[Task]: All lines from the one containing "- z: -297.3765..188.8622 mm" through the final line of the material below must appear exactly as they are, with nothing else.

[Source material]:
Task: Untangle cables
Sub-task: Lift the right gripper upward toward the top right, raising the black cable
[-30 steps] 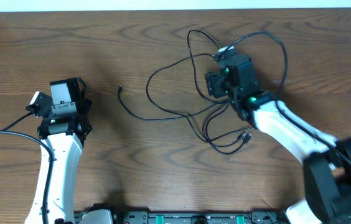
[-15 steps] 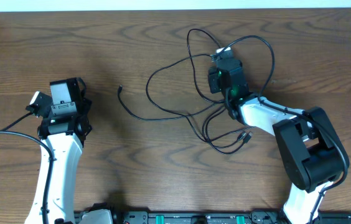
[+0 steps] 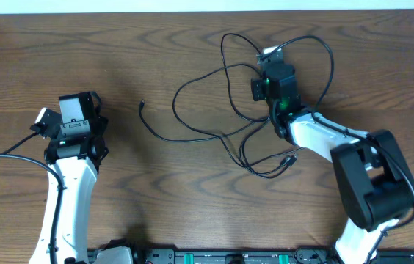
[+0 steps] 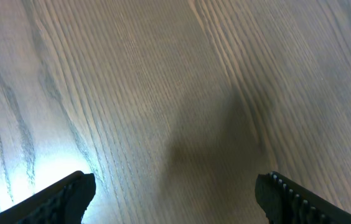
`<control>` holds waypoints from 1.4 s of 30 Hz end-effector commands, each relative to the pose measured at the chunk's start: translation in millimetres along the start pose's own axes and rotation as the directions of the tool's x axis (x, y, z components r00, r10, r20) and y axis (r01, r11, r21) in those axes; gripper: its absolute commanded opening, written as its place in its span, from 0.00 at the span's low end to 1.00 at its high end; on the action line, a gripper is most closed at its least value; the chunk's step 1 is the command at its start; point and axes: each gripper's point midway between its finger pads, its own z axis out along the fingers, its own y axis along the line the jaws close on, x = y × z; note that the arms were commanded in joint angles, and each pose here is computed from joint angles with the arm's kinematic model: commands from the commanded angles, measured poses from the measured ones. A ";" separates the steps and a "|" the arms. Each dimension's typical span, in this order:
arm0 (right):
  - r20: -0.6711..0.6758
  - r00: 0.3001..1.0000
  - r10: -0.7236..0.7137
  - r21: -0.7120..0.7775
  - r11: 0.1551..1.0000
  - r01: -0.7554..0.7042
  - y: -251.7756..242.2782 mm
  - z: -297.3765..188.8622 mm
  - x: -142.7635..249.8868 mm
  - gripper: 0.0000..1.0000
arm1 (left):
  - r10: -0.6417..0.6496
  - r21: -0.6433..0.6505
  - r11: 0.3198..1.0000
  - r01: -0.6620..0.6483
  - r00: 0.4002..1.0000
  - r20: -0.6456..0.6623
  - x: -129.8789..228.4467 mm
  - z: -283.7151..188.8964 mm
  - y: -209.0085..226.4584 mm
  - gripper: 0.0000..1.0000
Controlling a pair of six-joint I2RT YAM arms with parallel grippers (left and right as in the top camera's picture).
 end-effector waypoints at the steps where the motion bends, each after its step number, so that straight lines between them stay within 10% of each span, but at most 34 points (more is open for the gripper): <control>1: 0.144 0.989 0.031 -0.118 0.993 -0.014 15.9 -36.8 -67.2 0.01 | -0.010 -0.004 1.000 0.010 1.000 0.007 -2.1 -0.8 1.8 0.87; 23: 0.770 0.606 0.201 -0.285 0.958 0.044 4.1 -321.5 -336.5 0.01 | -0.010 -0.004 1.000 0.010 1.000 0.007 -2.1 -0.8 1.8 0.87; 42: 0.772 0.598 0.215 -0.302 0.952 0.048 10.9 -321.3 -353.4 0.01 | -0.010 -0.004 1.000 0.010 1.000 0.007 -2.1 -0.8 1.8 0.87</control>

[Written solution]:
  - z: -297.3765..188.8622 mm
  - x: -142.7635..249.8868 mm
  - gripper: 0.0000..1.0000
arm1 (left):
  - r10: -0.6417..0.6496
  - r21: -0.6433..0.6505
  - r11: 0.3198..1.0000
  - r01: -0.6620..0.6483
  - r00: 0.4002..1.0000
  - r20: -0.6456..0.6623
  - x: -129.8789..228.4467 mm
  - z: -283.7151..188.8964 mm
  - y: -209.0085..226.4584 mm
  - gripper: 0.0000..1.0000
Controlling a pair of six-joint I2RT YAM arms with parallel grippers (left and right as in the top camera's picture).
 end-effector waypoints at the steps where the motion bends, each after its step number, so that straight lines between them stay within 10% of each span, but at most 34 points (more is open for the gripper): <control>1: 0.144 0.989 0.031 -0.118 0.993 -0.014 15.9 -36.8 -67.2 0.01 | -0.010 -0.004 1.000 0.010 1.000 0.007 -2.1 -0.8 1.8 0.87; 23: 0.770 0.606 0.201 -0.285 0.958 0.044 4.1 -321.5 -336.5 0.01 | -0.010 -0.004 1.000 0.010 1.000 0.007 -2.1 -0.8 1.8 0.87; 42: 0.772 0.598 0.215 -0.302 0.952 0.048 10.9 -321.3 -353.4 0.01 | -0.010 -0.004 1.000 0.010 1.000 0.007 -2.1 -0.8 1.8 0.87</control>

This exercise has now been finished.